Legal Innovation & Technology Lab@ Suffolk Law School

Home Portfolio Events Courses Our Team Talks & Media Mastodon

Why Data Science? A.K.A. Bureaucrats and Mathemagicians: Data Science and the Public Defenders

Estimated Time (Reading): ~10 min.

A version of this essay by David Colarusso originally appeared in the ABA's Law Technology Today. The following has been edited for style and updated to reflect developments in the litigation cited.

When I transitioned from my role as a public defender to that of a data scientist, a fellow attorney quipped, "What does that even mean?" This is unsurprising given that many still debate the definition and utility of "data science as a moniker." The pithy answer? "Data science is storytelling with error bars." For a more robust reply, let me share a story.

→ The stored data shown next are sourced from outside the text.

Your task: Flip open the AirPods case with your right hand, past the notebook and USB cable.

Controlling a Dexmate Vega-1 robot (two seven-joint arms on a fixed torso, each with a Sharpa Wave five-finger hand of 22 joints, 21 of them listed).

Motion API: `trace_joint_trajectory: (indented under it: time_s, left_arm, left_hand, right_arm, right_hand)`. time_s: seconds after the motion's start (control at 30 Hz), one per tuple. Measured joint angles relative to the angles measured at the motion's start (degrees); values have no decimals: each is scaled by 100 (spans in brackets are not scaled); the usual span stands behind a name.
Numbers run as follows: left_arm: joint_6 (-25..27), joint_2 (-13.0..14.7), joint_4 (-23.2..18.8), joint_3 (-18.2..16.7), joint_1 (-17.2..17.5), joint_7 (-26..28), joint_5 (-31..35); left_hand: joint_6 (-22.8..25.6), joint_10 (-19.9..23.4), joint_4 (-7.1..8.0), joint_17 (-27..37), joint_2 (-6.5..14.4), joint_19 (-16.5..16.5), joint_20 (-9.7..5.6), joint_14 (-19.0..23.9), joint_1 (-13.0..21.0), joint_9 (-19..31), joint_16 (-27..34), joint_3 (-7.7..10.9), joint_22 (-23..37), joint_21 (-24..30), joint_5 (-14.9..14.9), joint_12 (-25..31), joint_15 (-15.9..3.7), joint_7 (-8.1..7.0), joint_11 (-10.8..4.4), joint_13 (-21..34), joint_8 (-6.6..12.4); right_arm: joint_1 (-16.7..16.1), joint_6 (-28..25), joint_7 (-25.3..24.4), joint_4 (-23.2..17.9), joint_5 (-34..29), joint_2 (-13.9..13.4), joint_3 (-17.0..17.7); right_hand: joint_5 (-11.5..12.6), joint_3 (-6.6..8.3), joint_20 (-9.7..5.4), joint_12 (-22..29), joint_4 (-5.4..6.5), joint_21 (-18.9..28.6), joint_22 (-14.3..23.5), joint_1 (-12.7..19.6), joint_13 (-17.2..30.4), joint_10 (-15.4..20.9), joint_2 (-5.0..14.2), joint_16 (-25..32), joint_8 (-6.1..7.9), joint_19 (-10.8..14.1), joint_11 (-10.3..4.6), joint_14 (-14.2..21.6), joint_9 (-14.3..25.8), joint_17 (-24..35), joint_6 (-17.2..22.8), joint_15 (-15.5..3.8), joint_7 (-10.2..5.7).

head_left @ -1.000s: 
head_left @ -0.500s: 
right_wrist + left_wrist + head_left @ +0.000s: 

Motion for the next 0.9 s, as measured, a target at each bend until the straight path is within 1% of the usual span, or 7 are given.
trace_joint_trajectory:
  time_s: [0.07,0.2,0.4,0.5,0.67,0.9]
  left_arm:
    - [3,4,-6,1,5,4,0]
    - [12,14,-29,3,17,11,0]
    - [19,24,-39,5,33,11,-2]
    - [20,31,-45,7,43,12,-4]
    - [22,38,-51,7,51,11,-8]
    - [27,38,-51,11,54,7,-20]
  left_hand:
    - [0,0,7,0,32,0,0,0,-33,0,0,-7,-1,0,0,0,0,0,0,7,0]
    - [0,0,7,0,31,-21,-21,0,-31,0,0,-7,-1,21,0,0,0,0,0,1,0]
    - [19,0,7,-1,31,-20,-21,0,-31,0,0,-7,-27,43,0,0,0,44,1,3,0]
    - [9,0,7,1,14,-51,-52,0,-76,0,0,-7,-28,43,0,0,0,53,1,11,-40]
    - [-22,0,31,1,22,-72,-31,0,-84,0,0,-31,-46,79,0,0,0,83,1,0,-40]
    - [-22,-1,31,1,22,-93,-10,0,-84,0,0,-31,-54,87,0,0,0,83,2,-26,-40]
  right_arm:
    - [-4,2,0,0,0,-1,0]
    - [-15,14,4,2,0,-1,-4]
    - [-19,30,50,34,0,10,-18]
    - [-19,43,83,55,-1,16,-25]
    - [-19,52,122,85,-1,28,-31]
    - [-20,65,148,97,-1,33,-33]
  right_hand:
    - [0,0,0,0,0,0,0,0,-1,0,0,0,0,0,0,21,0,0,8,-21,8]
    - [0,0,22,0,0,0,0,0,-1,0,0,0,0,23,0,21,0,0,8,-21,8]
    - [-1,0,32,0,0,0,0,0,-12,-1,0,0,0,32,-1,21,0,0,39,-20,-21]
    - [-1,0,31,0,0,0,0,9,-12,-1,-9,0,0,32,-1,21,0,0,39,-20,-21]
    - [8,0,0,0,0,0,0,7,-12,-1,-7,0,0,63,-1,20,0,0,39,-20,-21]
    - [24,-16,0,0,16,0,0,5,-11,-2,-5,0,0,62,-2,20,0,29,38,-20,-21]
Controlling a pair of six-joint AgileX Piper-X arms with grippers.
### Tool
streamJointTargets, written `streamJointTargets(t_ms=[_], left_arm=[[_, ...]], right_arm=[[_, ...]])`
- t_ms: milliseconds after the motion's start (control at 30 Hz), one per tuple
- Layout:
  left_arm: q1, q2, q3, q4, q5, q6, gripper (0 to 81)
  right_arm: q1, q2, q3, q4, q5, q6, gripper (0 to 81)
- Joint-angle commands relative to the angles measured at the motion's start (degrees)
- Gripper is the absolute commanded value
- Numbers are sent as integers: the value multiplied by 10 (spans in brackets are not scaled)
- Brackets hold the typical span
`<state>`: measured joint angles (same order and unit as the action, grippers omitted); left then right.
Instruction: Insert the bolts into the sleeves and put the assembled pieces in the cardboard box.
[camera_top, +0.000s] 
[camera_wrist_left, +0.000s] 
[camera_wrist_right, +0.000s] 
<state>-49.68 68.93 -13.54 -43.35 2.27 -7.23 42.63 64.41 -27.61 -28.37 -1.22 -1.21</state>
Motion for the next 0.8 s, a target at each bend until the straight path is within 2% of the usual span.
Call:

In 2012, it was discovered that a chemist working at the Massachusetts state drug lab in Jamaica Plain had been falsifying drug tests (e.g., claiming that samples contained narcotics without testing them and even adding cocaine to samples to get a positive result when prior testing came back negative). She had worked at the lab for nearly a decade, and these revelations called into question the outcomes in tens of thousands of cases. Yet even now, years after a guilty plea from the chemist on charges of evidence tampering and obstruction of justice and the dismissal of tens of thousands of cases, there is no definitive list of affected parties.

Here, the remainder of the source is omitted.